Xu Keqiong (許可瓊) was a general of the Chinese Five Dynasties and Ten Kingdoms Period state Chu. When, in Chu's last years, the realm was torn in a civil war between Ma Xiguang and Ma Xi'e (Prince Gongxiao), Xu betrayed Ma Xiguang, leading to Ma Xi'e's victory.

== Background ==
It is not known when Xu Keqiong was born. He was a son of the great Chu chancellor Xu Dexun. While it is not known when he began his military career, by 950, he had become the commander of the fleet because of prior accomplishments.

== Betrayal of Ma Xiguang ==
As of 950, Chu was torn by a civil war, as then-prince Ma Xiguang was facing the challenge to his rule by his older brother Ma Xi'e the military governor (Jiedushi) of Wuping Circuit (武平, headquartered in modern Changde, Hunan).
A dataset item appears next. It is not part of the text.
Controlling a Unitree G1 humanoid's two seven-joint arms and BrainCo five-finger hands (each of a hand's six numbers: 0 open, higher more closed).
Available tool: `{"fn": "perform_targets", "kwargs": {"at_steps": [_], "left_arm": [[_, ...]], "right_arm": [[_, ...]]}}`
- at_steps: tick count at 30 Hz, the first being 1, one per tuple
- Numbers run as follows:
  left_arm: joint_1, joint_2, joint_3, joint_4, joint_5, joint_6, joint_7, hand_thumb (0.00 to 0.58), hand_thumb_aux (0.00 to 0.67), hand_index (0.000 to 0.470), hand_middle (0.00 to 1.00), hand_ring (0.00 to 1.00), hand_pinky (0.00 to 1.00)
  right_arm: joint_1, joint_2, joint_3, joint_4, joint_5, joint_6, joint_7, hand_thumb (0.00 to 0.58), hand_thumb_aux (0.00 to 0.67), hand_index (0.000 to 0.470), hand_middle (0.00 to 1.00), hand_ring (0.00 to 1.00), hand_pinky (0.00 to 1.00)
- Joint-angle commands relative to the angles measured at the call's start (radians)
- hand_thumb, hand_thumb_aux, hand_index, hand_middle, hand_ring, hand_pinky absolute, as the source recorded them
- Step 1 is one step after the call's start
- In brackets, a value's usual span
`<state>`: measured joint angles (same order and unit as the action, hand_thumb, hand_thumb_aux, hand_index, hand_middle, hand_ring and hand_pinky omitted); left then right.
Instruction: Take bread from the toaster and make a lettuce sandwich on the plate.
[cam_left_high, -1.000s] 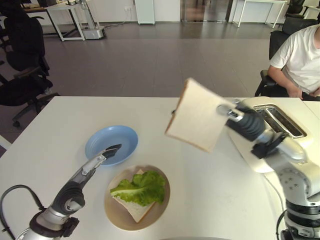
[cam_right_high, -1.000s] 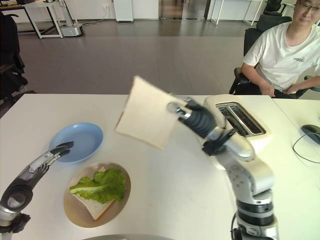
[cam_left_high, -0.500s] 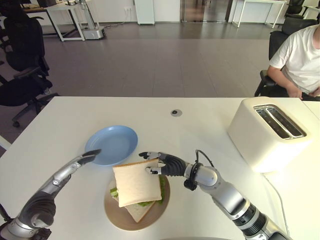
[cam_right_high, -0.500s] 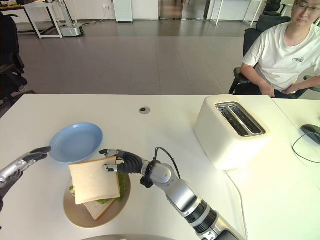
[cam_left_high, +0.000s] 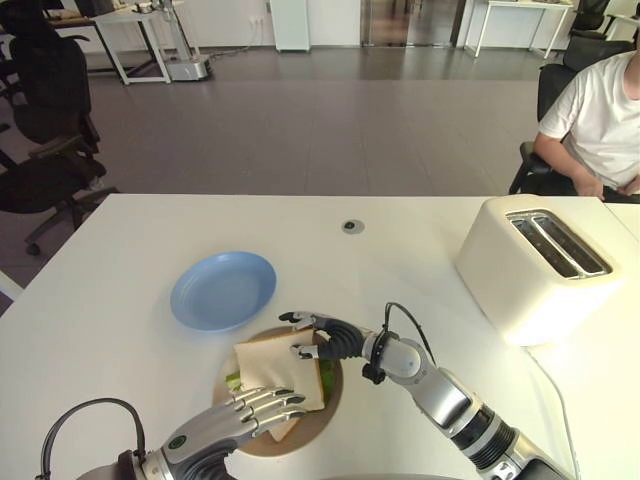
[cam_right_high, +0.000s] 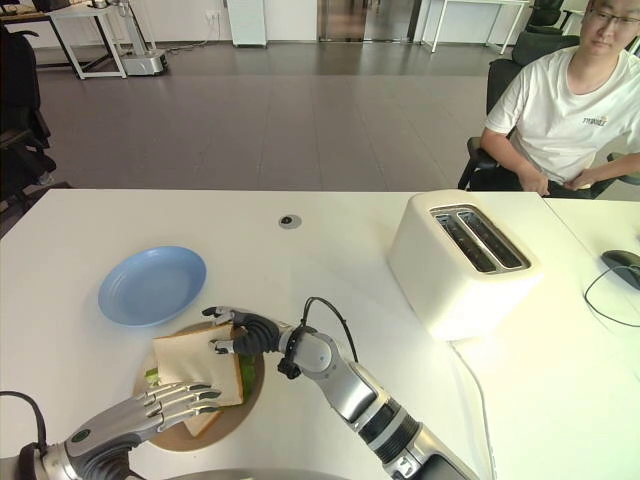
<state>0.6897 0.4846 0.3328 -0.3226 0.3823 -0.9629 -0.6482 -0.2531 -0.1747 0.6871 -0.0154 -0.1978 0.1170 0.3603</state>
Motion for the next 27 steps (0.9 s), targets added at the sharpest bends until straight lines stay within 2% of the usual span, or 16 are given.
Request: {"fn": "perform_targets", "kwargs": {"at_steps": [1,6,12,14,17,19,20,21,22,23,24,25,27], "left_arm": [[0.037,0.032,-0.028,0.065,0.092,0.057,0.019,0.0,0.0,0.0,0.0,0.0,0.0],[0.055,0.096,-0.115,0.097,-0.016,0.099,0.025,0.0,0.0,0.0,0.0,0.0,0.0],[-0.043,0.14,-0.203,0.115,-0.104,0.143,0.053,0.0,0.0,0.0,0.0,0.0,0.0],[-0.076,0.139,-0.189,0.084,-0.146,0.15,0.083,0.0,0.0,0.0,0.0,0.0,0.0],[-0.121,0.133,-0.116,-0.005,-0.306,0.155,0.148,0.0,0.0,0.0,0.0,0.0,0.0],[-0.131,0.141,-0.025,-0.044,-0.456,0.155,0.189,0.0,0.0,0.0,0.0,0.0,0.0],[-0.128,0.131,0.045,-0.034,-0.479,0.14,0.215,0.0,0.0,0.0,0.07,0.07,0.07],[-0.114,0.125,0.105,0.004,-0.478,0.104,0.224,0.0,0.0,0.0,0.24,0.24,0.24],[-0.089,0.132,0.148,0.078,-0.474,0.064,0.214,0.0,0.0,0.0,1.0,1.0,1.0],[-0.066,0.148,0.172,0.153,-0.474,0.026,0.193,0.441,0.342,0.24,1.0,1.0,1.0],[-0.037,0.183,0.175,0.251,-0.48,-0.013,0.152,0.58,0.67,0.47,1.0,1.0,1.0],[-0.014,0.224,0.179,0.35,-0.463,-0.049,0.118,0.58,0.67,0.47,1.0,1.0,1.0],[0.006,0.293,0.215,0.53,-0.224,-0.123,0.13,0.58,0.67,0.47,1.0,1.0,1.0]], "right_arm": [[-0.004,-0.004,-0.037,0.002,-0.036,-0.016,-0.006,0.0,0.0,0.0,0.0,0.0,0.0],[-0.034,-0.051,-0.19,-0.061,-0.044,-0.057,-0.046,0.0,0.0,0.0,0.0,0.0,0.0],[0.009,-0.158,-0.334,-0.213,-0.014,-0.158,-0.005,0.0,0.0,0.0,0.0,0.0,0.0],[0.041,-0.221,-0.352,-0.269,-0.013,-0.205,0.043,0.0,0.0,0.0,0.0,0.0,0.0],[0.132,-0.394,-0.337,-0.344,-0.077,-0.273,0.168,0.0,0.0,0.0,0.0,0.0,0.0],[0.205,-0.494,-0.339,-0.391,-0.121,-0.349,0.218,0.0,0.0,0.0,0.86,0.86,0.86],[0.222,-0.521,-0.339,-0.404,-0.133,-0.378,0.233,0.244,0.16,0.112,1.0,1.0,1.0],[0.231,-0.534,-0.337,-0.41,-0.137,-0.397,0.245,0.454,0.357,0.251,1.0,1.0,1.0],[0.241,-0.542,-0.324,-0.41,-0.147,-0.429,0.252,0.58,0.67,0.47,1.0,1.0,1.0],[0.252,-0.547,-0.31,-0.408,-0.156,-0.46,0.257,0.58,0.67,0.47,1.0,1.0,1.0],[0.267,-0.547,-0.289,-0.407,-0.166,-0.488,0.263,0.58,0.67,0.47,1.0,1.0,1.0],[0.281,-0.539,-0.263,-0.399,-0.178,-0.511,0.265,0.58,0.67,0.47,1.0,1.0,1.0],[0.294,-0.515,-0.2,-0.35,-0.241,-0.557,0.256,0.58,0.67,0.47,1.0,1.0,1.0]]}}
In late 950, Ma Xi'e's forces approached the capital Changsha, and Ma Xiguang stationed the fleet under Xu Keqiong's command to defend an attack on water, while having the cavalry commander Li Yanwen (李彥溫) and infantry commander Han Li (韓禮) also taking their troops to defend other potential routes of attack. Soon, Zhu Jinzhong (朱進忠), a general under Ma Xi'e, arrived with Ma Xi'e's forward troops and camped with a mix of 7,000 Han and non-Han troops west of the Xiang River across from Changsha.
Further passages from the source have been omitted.